Databases. Large-scale studies have greatly increased the numbers of entries in public databases of observed phosphorylation sites (Box 1). Results should be treated with caution, however, because there are difficulties in localizing phosphosites with high confidence. For example, phosphosites with borderline search scores are sometimes accepted when they match sites previously identified in other studies; in some cases this might reflect systematic biases in experimental or search methods. Data mining suggests that the majority of primary sequence motifs match those previously determined, with some evidence for new determinants of protein kinase recognition31.

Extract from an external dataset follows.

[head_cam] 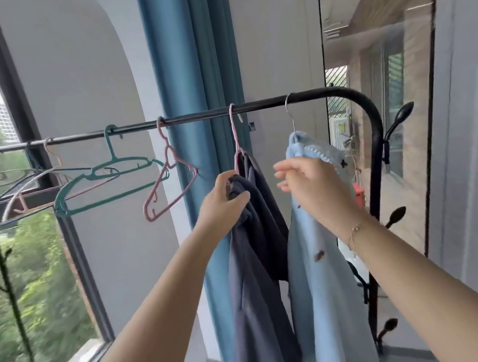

How much of the phosphoproteome has so far been mapped is still a matter of speculation. Recent large-scale experiments showed overlap of 40% of sites between studies36, which may increase as more cell types are examined. An in-house study of 600 phosphosites in human melanoma cells found 50% present in either of the two most comprehensive databases, PhosphoSite and SwissProt (W.M.O. et al., unpublished data). This suggests that half the sites in the human phosphoproteome remain to be identified. Such estimates, however, are subject to change as the sensitivity of MS methods increases. For example, a recent MS analysis of the cytoskeletal protein cortactin showed 23 phosphosites, far greater than the 5 sites identified in four earlier studies61. Thus, the total number of phosphosites could expand manyfold as databases reach saturation.
Acetylation
Acetylation at lysine  -amino or N-terminal groups is stable to peptide fragmentation by CAD, and it can be detected by its characteristic mass shift of +42.01 Da from unmodified forms. Although trimethylated lysine (42.04 Da) is similar in mass to acetyllysine, these structures can be distinguished by high-resolution mass spectrometers62. Trypsin cleavage at acetyllysine residues is usually blocked owing to charge neutralization, so the acetylated peptides are detected as 'missed cleavage' products differing in sequence from their unmodified forms.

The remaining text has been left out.